*DIRECTIONS*. If a line in the entries below contains "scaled", copy it.
[INPUT DATA — start]
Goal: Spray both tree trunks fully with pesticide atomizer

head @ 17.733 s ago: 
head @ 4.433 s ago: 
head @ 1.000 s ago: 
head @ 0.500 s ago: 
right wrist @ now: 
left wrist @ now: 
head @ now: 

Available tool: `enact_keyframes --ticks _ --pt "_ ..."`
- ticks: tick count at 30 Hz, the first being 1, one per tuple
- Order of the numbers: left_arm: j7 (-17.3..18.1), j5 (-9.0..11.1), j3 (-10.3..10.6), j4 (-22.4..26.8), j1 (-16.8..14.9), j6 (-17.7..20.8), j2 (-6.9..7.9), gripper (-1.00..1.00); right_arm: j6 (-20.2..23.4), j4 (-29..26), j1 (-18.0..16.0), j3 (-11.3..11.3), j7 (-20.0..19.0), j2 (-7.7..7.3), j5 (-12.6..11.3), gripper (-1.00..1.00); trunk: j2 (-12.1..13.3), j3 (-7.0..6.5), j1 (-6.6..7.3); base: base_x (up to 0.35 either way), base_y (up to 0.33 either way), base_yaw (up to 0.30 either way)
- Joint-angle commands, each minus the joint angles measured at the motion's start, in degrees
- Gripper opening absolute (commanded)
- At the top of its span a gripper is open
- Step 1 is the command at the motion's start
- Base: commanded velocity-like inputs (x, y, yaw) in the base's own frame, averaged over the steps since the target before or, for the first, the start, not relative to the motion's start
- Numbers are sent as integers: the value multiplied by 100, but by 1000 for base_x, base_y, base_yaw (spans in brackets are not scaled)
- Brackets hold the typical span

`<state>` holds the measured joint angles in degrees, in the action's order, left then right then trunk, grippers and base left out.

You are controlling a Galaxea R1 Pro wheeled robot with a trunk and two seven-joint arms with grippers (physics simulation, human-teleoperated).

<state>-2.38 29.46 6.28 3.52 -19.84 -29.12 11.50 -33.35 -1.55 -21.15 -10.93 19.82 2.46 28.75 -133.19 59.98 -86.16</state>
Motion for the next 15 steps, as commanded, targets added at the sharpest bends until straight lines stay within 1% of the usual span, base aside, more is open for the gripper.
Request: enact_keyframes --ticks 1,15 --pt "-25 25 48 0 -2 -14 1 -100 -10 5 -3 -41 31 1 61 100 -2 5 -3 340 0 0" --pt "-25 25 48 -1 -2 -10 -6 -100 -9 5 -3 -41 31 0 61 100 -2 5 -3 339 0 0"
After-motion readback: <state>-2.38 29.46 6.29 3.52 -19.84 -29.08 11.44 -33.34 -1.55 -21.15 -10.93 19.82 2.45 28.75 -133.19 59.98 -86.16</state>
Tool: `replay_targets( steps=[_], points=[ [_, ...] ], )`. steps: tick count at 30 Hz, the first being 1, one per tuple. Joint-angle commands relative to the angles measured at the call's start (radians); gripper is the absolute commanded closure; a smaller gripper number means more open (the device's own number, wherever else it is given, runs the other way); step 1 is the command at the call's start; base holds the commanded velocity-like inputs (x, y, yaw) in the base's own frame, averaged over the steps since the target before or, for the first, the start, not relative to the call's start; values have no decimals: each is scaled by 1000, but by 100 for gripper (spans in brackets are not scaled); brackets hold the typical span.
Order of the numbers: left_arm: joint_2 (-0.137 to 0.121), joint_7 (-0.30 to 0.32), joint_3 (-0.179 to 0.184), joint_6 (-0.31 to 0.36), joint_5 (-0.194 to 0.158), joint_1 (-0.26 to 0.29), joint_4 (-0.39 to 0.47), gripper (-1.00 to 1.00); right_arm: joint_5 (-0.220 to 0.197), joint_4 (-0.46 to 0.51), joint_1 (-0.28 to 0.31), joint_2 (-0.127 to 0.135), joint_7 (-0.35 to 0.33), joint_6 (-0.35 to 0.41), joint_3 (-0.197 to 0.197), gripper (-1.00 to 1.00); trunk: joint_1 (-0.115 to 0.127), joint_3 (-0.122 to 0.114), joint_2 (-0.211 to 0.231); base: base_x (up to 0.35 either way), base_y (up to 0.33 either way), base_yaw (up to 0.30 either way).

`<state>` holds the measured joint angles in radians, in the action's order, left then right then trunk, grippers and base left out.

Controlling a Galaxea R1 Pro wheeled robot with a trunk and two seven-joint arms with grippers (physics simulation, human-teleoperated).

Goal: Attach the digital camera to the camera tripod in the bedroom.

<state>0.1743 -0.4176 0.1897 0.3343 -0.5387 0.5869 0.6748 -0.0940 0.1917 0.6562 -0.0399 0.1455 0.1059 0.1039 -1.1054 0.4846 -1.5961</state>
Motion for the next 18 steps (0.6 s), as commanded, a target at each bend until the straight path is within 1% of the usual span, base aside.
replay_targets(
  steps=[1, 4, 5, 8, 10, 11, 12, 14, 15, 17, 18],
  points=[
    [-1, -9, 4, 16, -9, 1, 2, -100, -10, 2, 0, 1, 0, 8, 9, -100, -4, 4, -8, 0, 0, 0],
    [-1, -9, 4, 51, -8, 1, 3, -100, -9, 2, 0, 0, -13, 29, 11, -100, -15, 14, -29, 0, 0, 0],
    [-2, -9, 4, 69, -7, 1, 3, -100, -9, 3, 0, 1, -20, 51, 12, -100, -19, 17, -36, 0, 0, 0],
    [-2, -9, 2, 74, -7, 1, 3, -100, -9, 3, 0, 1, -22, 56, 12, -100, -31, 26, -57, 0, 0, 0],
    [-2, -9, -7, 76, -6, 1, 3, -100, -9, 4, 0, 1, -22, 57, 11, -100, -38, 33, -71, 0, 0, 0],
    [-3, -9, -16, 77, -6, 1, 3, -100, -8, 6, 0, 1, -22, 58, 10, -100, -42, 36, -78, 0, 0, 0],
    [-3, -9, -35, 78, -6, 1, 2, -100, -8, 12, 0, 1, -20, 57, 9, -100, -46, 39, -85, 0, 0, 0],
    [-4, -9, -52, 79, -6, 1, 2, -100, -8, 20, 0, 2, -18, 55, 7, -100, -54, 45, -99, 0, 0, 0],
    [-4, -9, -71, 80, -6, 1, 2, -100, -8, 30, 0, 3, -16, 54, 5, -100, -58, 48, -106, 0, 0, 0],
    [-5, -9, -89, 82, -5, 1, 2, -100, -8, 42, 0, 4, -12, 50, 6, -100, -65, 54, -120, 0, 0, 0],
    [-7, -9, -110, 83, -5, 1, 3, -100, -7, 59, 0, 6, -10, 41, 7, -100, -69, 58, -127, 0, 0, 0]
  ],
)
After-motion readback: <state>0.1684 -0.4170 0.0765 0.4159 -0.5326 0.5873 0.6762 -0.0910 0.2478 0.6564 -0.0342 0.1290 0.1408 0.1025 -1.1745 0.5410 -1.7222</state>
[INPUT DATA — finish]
*EXPECTED ANSWER*.
- Numbers are sent as integers: the value multiplied by 100, but by 1000 for base_x, base_y, base_yaw (spans in brackets are not scaled)
Tool: `replay_targets( steps=[_], points=[ [_, ...] ], )`. steps: tick count at 30 Hz, the first being 1, one per tuple. Joint-angle commands relative to the angles measured at the call's start (radians); gripper is the absolute commanded closure; a smaller gripper number means more open (the device's own number, wherever else it is given, runs the other way); step 1 is the command at the call's start; base holds the commanded velocity-like inputs (x, y, yaw) in the base's own frame, averaged over the steps since the target before or, for the first, the start, not relative to the call's start; values have no decimals: each is scaled by 1000, but by 100 for gripper (spans in brackets are not scaled); brackets hold the typical span.

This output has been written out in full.